在此基础上,本发明进行了倍他洛尔对NDM-1酶抑制活性的检测试验,检测结果表明倍他洛尔能够剂量依赖地抑制NDM-1酶的活性,最大抑制率为93.2%,IC50为19.3±0.9μM。
最小抑菌浓度试验结果表明倍他洛尔单独使用不具备抑菌效果,与美罗培南联合使用能够使美罗培南对NDM-1阳性大肠杆菌MIC值降低32倍。FIC指数表明倍他洛尔与美罗培南联合使用,对抑制产NDM-1的菌株有显著的协同作用。
根据时间-杀菌曲线的试验结果,倍他洛尔联用美罗培南能够在5h完全杀死NDM-1阳性大肠杆菌。
附图说明
图1为倍他洛尔-NDM-1复合物体系活性区域结合模式图。
图2为倍他洛尔联用美罗培南对NDM-1阳性大肠杆菌的时间杀菌曲线。
具体实施方式
以下结合具体实施例来进一步描述本发明,本发明的优点和特点将会随着描述而更为清楚。但这些实施例仅是范例性的,并不对本发明的范围构成任何限制。本领域技术人员应该理解的是,在不偏离本发明的精神和范围下可以对本发明的细节和形式进行修改或替换,但这些修改和替换均落入本发明的保护范围内。
试验例1倍他洛尔与靶蛋白NDM-1的分子对接试验
本试验以蛋白质数据库中NDM-1(PDB:4EY2)晶体结构为靶标蛋白,应用计算机辅助药物设计软件GLIDE和MAESTRO,采用分子对接的方法计算倍他洛尔与NDM-1配体结合部位的结合自由能。分子对接结果发现,对接产物结合自由能小于-10.0Kcal/mol,且倍他洛尔紧密结合在NDM-1以锌离子为中心的活性区域(图1),因此倍他洛尔被视为具有潜在NDM-1抑制作用的候选化合物。
试验例2 NDM-1蛋白的表达及分离纯化
通过EcoRⅠ和XhoⅠ酶切位点,将blaNDM-1的基因序列***到pET32(α)质粒中,构建pET32(α)-NDM-1重组质粒,经DNA测序验证,在连接过程中blaNDM-1基因无突变。

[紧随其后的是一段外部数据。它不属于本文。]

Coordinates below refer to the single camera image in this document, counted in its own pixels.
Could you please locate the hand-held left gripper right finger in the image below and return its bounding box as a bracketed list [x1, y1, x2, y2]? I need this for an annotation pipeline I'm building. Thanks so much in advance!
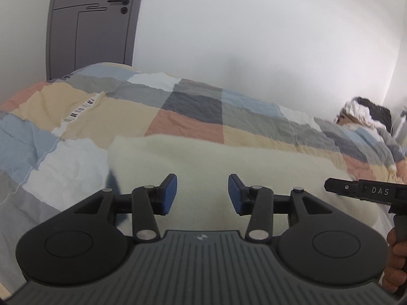
[228, 174, 336, 241]

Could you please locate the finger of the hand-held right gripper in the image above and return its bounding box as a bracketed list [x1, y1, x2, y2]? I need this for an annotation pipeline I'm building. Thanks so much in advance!
[325, 178, 361, 198]

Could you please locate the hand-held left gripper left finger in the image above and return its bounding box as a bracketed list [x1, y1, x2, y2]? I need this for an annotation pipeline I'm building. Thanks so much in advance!
[73, 174, 179, 242]

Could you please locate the cream sweater with blue stripes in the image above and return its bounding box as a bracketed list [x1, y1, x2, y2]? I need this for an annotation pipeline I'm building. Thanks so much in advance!
[105, 133, 391, 239]

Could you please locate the pile of white and black clothes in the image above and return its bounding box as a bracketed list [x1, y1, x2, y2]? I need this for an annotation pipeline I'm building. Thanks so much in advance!
[334, 97, 393, 134]

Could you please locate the person's right hand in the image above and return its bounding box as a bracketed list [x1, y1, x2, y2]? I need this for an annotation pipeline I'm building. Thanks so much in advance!
[384, 228, 407, 297]

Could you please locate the patchwork quilt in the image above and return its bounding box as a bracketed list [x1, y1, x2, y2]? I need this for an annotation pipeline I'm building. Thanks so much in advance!
[0, 63, 407, 293]

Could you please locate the grey door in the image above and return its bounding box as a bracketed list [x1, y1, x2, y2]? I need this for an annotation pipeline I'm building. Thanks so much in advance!
[46, 0, 147, 81]

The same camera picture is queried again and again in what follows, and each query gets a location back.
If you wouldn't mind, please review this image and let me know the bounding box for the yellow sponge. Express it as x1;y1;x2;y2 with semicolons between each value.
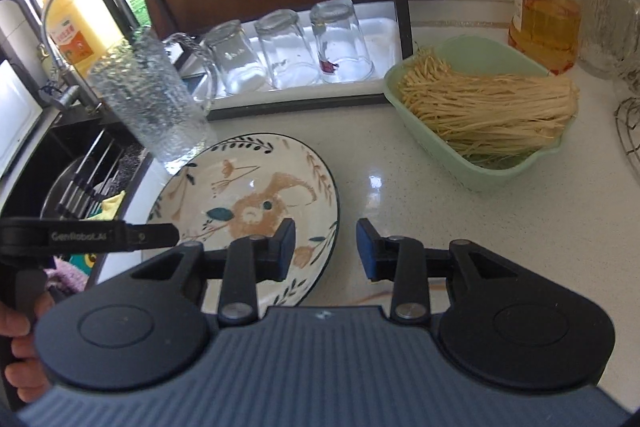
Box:
87;190;127;221

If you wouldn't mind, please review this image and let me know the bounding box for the metal sink drain rack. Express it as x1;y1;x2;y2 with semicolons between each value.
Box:
40;129;132;222

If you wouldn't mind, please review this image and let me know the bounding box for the enoki mushroom bunch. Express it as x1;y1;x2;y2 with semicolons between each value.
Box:
397;49;581;156

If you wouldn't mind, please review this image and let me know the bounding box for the oil jar red lid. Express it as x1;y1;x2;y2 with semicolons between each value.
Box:
507;0;587;76

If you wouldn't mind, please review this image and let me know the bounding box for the clear drinking glass red print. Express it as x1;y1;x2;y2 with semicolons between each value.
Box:
308;0;375;84

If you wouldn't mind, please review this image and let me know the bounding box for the metal kitchen faucet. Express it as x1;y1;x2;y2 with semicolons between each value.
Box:
0;0;132;114

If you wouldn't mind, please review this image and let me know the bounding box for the glass mug with handle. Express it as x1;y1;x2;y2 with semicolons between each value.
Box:
162;32;222;116

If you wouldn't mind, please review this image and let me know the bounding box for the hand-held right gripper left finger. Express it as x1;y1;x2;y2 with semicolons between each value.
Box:
131;218;297;328

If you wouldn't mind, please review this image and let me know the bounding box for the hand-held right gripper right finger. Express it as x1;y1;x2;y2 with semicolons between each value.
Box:
355;218;521;323

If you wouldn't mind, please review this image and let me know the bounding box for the black kitchen sink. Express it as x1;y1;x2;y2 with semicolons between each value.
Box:
0;116;157;269

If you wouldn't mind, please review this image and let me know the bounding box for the round wire trivet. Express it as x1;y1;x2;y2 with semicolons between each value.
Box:
613;94;640;171

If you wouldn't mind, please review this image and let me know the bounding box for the person's left hand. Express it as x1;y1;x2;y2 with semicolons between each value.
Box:
0;292;56;404

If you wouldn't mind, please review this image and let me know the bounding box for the yellow detergent bottle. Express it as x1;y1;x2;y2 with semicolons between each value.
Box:
43;0;127;78

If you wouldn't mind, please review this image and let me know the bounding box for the green plastic basket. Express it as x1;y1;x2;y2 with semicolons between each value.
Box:
383;34;582;196

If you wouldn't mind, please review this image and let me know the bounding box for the green scrub pad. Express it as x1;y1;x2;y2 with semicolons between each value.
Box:
127;0;152;28

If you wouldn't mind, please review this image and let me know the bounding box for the clear glass pitcher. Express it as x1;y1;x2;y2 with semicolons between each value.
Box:
580;0;640;81

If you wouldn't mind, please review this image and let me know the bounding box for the white drain tray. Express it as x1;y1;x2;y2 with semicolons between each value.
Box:
209;16;402;108

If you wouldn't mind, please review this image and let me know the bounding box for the textured glass tumbler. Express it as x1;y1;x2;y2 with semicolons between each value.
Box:
87;27;211;176

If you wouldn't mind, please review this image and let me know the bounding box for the pink cloth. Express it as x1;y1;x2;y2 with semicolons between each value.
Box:
46;256;90;294

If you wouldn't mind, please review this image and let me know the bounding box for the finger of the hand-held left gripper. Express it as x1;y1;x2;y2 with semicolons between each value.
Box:
124;222;182;254

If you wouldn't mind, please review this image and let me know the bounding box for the floral ceramic plate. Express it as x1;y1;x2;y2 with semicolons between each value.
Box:
141;133;342;308

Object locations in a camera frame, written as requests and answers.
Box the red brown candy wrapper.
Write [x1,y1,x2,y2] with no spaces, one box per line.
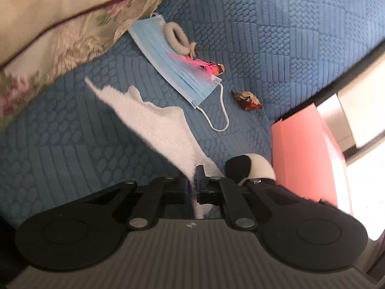
[231,90,263,110]

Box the blue quilted sofa cover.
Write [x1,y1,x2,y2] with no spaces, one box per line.
[0,0,385,226]

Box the blue face mask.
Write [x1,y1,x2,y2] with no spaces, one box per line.
[128,14,230,132]

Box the panda plush toy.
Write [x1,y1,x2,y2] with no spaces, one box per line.
[225,153,276,187]

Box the floral cream cushion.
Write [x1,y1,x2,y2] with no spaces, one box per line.
[0,0,181,131]

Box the red patterned packet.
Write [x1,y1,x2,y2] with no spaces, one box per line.
[165,51,225,76]

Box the white tissue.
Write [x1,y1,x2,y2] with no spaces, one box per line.
[85,77,225,219]

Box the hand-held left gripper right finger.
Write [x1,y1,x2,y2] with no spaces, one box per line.
[195,165,304,229]

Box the pink bin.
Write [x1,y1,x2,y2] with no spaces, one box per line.
[271,103,353,215]

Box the cream furry hair tie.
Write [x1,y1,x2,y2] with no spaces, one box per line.
[163,22,201,57]

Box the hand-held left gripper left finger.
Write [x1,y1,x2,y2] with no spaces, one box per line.
[80,175,192,230]

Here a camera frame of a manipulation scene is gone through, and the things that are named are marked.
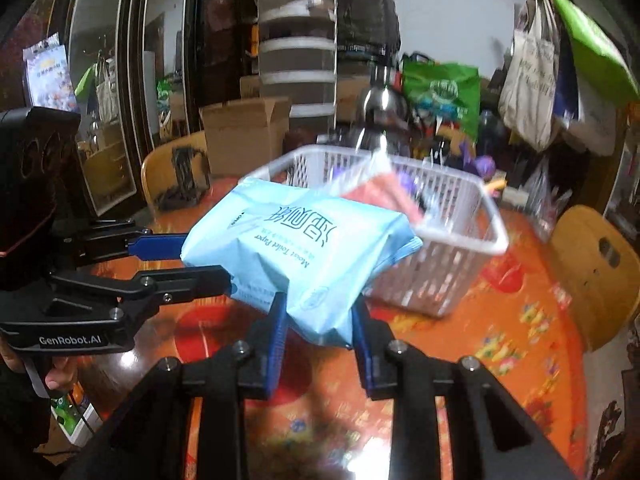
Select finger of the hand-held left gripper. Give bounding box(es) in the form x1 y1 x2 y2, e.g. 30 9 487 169
87 265 236 311
82 219 189 262

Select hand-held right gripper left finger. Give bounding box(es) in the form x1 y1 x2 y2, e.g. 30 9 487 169
62 291 290 480

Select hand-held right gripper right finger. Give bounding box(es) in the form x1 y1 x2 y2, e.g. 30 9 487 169
350 304 578 480

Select light blue wet wipes pack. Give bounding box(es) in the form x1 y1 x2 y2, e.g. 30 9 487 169
180 176 423 348

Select white perforated plastic basket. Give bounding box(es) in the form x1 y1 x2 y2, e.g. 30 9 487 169
237 144 510 317

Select clear red packet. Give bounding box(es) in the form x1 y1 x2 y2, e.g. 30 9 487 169
320 152 426 226

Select person's left hand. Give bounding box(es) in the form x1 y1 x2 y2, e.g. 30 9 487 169
0 342 77 392

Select round wooden stool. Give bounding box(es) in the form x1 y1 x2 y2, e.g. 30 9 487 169
141 130 211 211

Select mirrored wardrobe door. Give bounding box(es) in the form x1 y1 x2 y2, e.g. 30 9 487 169
65 0 206 216

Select colourful printed poster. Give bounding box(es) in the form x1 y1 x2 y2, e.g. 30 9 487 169
22 32 78 113

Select open cardboard box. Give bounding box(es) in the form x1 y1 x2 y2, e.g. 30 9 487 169
200 97 291 178

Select white green carton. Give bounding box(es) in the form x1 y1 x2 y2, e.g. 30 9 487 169
50 390 103 448

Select wooden stool with slot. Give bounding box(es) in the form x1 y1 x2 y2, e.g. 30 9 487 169
550 205 640 351

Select white plastic drawer tower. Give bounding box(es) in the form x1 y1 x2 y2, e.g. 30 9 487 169
255 0 337 121

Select clear plastic bag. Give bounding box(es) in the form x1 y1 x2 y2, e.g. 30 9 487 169
520 160 557 221

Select stainless steel kettle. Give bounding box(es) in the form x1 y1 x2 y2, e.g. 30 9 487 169
350 65 411 151

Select dark green bottle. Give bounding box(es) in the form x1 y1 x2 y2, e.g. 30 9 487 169
477 110 506 156

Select green shopping bag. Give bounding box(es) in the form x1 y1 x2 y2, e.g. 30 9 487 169
401 55 481 141

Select black plastic bag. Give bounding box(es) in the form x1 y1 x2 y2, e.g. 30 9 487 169
335 0 401 81

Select beige canvas tote bag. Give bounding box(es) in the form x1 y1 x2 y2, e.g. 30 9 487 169
498 5 563 151

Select white and blue bag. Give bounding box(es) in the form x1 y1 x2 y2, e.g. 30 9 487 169
552 35 621 156

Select bright green hanging bag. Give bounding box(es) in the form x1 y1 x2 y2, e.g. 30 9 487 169
552 0 640 106

把重组质粒转入大肠杆菌BL21(DE3)感受态细胞中,通过氨苄青霉素平板进行筛选,挑选单克隆菌落,接种到5mL LB液体培养基,37℃180rpm振荡过夜,将50%甘油与菌液按1:1的比例混合,于-80℃保存工程菌E.coli BL21(DE3)-pET32(α)-NDM-1。
将工程菌在含有氨苄青霉素的LB培养基中,37℃、180rpm培养至OD值为0.6-0.8的对数生长期,应用终浓度为1mM的异丙基-β-D-硫代半乳糖苷(IPTG),37℃诱导诱导4.5h,4℃离心收集细菌。

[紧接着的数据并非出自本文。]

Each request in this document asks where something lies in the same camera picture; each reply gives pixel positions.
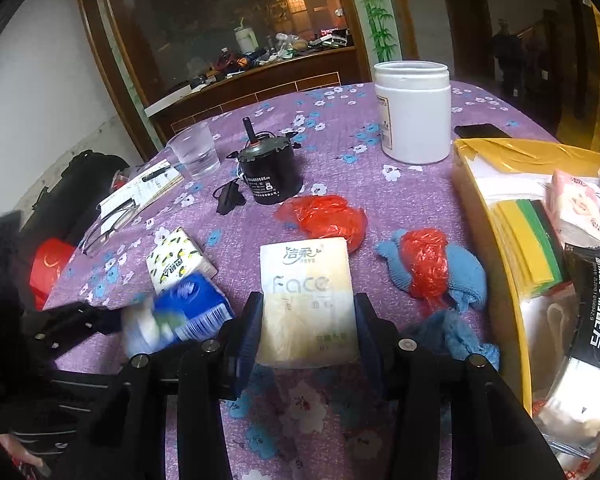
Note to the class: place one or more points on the pile of assorted small items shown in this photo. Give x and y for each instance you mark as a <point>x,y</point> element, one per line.
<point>260,57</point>

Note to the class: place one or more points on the white plastic jar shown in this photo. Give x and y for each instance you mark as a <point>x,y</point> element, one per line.
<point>412,110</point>

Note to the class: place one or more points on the eyeglasses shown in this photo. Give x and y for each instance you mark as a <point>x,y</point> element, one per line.
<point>105,227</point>

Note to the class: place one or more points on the purple floral tablecloth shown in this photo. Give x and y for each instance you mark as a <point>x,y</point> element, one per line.
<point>340,160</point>

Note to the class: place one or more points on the black phone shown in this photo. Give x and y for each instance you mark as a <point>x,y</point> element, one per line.
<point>480,131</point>

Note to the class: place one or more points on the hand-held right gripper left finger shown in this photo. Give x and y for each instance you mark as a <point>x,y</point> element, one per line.
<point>247,330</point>

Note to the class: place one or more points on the beige tissue pack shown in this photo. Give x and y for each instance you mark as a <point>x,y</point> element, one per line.
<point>307,305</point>

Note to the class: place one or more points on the yellow cardboard box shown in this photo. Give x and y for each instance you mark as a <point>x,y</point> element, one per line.
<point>495,240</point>

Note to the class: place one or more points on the pink tissue packet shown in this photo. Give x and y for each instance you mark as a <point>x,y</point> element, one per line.
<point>575,205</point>

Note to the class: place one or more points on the white booklet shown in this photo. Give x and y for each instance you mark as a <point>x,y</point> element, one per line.
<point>140,187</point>

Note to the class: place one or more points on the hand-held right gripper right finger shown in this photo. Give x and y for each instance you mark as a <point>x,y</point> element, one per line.
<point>366,335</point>

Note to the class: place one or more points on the person's left forearm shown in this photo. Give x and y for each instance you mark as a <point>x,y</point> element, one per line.
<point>15,455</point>

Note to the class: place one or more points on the wooden cabinet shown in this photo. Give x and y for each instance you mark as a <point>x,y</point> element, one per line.
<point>205,10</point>

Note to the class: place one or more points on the white paper sheet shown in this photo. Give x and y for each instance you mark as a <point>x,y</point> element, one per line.
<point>505,180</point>

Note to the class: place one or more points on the blue tissue packet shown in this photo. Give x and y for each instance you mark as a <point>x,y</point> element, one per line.
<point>190,310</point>

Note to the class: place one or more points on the lemon print tissue packet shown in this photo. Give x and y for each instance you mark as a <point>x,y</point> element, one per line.
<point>180,260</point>

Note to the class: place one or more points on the red plastic bag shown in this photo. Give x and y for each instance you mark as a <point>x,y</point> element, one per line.
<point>425,260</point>
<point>325,217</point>

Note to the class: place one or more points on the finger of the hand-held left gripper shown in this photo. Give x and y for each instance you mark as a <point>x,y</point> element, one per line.
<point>70,327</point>

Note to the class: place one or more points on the black plug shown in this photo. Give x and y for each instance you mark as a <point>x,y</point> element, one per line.
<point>227,196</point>

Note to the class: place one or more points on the brown door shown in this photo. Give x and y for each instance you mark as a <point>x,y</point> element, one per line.
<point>467,30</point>

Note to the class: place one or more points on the black electric motor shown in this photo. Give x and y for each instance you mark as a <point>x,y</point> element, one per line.
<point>270,170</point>

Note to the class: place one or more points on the clear drinking glass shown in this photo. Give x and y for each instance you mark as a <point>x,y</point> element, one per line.
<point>195,150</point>

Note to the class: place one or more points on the yellow and green sponge stack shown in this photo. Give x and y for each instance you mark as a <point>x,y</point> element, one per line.
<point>530,240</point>

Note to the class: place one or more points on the white jug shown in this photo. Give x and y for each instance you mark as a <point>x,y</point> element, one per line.
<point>245,39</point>

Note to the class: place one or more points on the silver packet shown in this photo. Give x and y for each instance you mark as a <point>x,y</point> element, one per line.
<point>575,400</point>

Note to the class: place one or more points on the black bag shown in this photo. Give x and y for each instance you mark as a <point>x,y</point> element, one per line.
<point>75,185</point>

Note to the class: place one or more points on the black packet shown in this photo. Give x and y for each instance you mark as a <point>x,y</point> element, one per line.
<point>595,300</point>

将收集的细菌用磷酸盐缓冲液(PBS,pH=8.0)重悬,超声细胞破碎仪冰浴破碎菌液,将细菌裂解液离心,收集上清过Ni-NTA His标签亲和层析柱,使用0、10、20、40、250mM浓度咪唑梯度洗脱,分离纯化NDM-1蛋白。最后将NDM-1蛋白使用分子截留量为10KD的透析袋透析36h除盐,使用分子截留量10KD超滤管浓缩,SDS-PAGE印记检测NDM-1蛋白表达纯化结果,获得纯度大于90%的NDM-1重组蛋白。
试验例3倍他洛尔对NDM-1酶抑制试验
酶抑制反应体系中包括120μM美罗培南为底物、10mM 4-羟乙基哌嗪乙磺酸(HEPES,pH=8.0)为缓冲液、NDM-1酶量为3.0U和不同浓度梯度的倍他洛尔溶液。30℃条件下孵育15min,利用酶标仪295nm波长检测酶活性。同时用EDTA做阳性对照,,DMSO做阴性对照,空白对照组既不含抑制剂也不含有酶,作为体系的底值。反应在96孔板中进行,每个反应均设置3个复孔。
具体过程如下:
首先将NDM-1酶用缓冲液配置成浓度3.0U的溶液,置于30℃孵育10min,使得Zn2+充分占据活性中心;将倍他洛尔溶于缓冲液中,配制成100mM浓度的母液,再将母液梯度稀释,加入到NDM-1酶中,30℃孵育10min,使倍他洛尔与酶充分结合;在96孔板反应体系中加入50μL美罗培南,置于酶标仪中振荡混匀,30℃孵育15min检测295nm紫外吸收变化。计算不同浓度的倍他洛尔对NDM-1酶水解底物的抑制率,抑制率的计算公式如下:
抑制率(%)=(1-倍他洛尔样品酶反应速率/阴性对照孔的平均酶反应速率)×100%
计算倍他洛尔对NDM-1的半抑制浓度IC50值,结果表明倍他洛尔能够剂量依赖地抑制NDM-1酶的活性,最大抑制率为93.2%,IC50为19.3±0.9μM。
试验例4最小抑菌浓度试验
取2μL NDM-1阳性大肠杆菌接种至5mL LB培养基中,37℃、180rpm振荡培养活化约12h至细菌处于对数生长期后期。取菌液至MH肉汤培养基中,调整菌液浓度至5×106CFU/mL,采用微量肉汤稀释法分别进行倍他洛尔、美罗培南(浓度梯度为1-2048μg/mL)的药敏试验,同时设置不含美罗培南的菌悬液作阳性对照,MH肉汤作阴性对照。将96孔板在37℃培养24h后,读取MIC结果,均平行操作3次,药物MIC值为96孔板中浑浊孔的前一个澄清孔的药物浓度。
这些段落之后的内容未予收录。